> _Task prompt_:
Read through the listing below, and copy every line where the string "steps" appears.

※

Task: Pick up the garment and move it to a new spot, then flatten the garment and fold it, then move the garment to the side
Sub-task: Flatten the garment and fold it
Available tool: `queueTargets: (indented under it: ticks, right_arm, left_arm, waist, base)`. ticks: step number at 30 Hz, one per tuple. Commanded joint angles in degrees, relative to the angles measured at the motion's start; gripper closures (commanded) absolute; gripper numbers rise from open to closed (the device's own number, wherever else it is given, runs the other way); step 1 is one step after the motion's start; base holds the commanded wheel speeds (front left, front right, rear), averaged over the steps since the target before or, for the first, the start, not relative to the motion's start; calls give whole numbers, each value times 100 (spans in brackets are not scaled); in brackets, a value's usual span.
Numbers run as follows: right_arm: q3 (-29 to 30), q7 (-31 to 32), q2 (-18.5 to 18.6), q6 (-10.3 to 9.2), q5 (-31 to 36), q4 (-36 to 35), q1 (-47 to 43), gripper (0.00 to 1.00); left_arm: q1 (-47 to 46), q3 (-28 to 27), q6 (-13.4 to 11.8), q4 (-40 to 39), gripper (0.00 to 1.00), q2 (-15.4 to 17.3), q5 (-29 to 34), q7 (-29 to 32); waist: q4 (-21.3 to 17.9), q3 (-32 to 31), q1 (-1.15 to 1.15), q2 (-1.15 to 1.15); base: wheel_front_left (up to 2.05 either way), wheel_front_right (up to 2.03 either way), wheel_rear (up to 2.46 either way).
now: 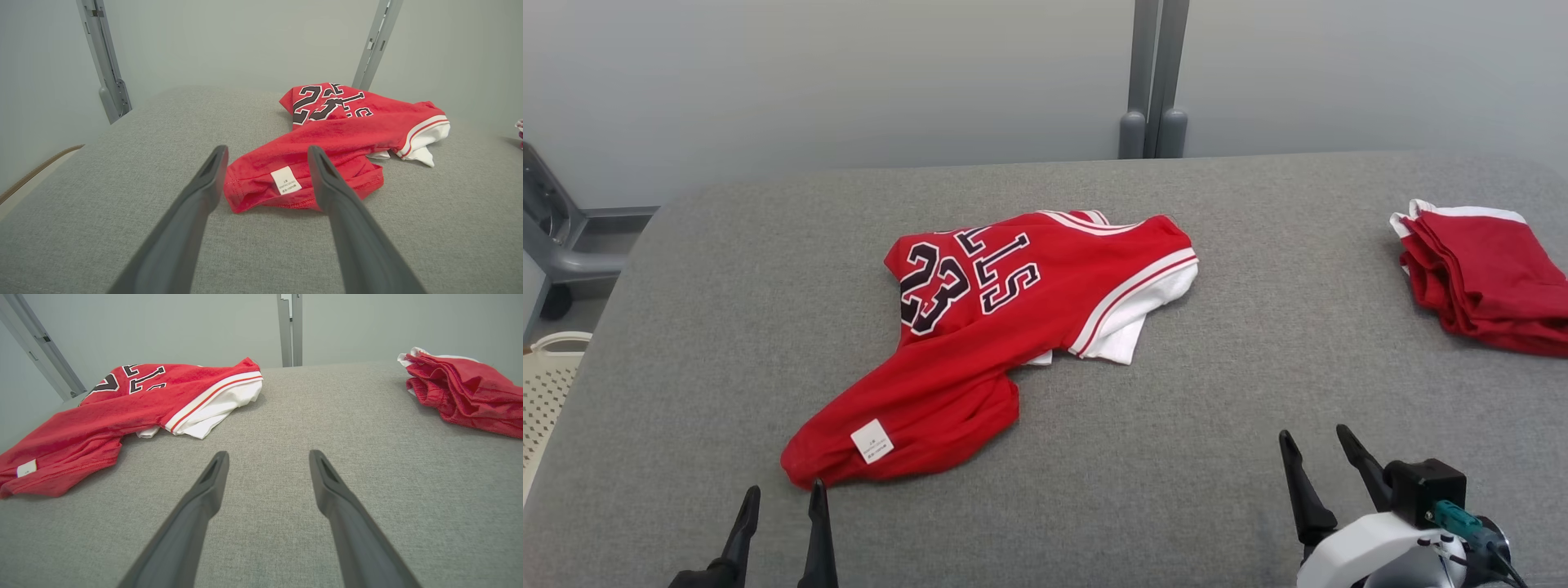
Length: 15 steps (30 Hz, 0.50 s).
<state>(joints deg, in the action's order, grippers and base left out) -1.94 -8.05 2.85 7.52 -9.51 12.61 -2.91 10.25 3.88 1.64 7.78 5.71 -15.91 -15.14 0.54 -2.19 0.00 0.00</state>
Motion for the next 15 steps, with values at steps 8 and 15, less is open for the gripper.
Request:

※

> _Result of this task_:
Available tool: `queueTargets: (indented under it: ticks, right_arm, left_arm, waist, base)`. ticks: step number at 30 Hz, one per tuple. Commanded joint angles in degrees, relative to the angles measured at the motion's start; gripper closures (commanded) absolute; gripper numbers rise from open to closed (the device's own number, wherever else it is given, runs the other way); step 1 is one step after the motion's start; base holds the commanded wheel speeds (front left, front right, rear), averaged over the steps since the target before or, for the first, the start, not relative to the motion's start; calls give whole numbers, each value times 100 (spans in brackets are not scaled); in brackets, a value's usual span.
Length: 15 steps (30 Hz, 0.50 s).
Motion for the next 15 steps, with values at steps 8 and 15, less is open for the gripper.

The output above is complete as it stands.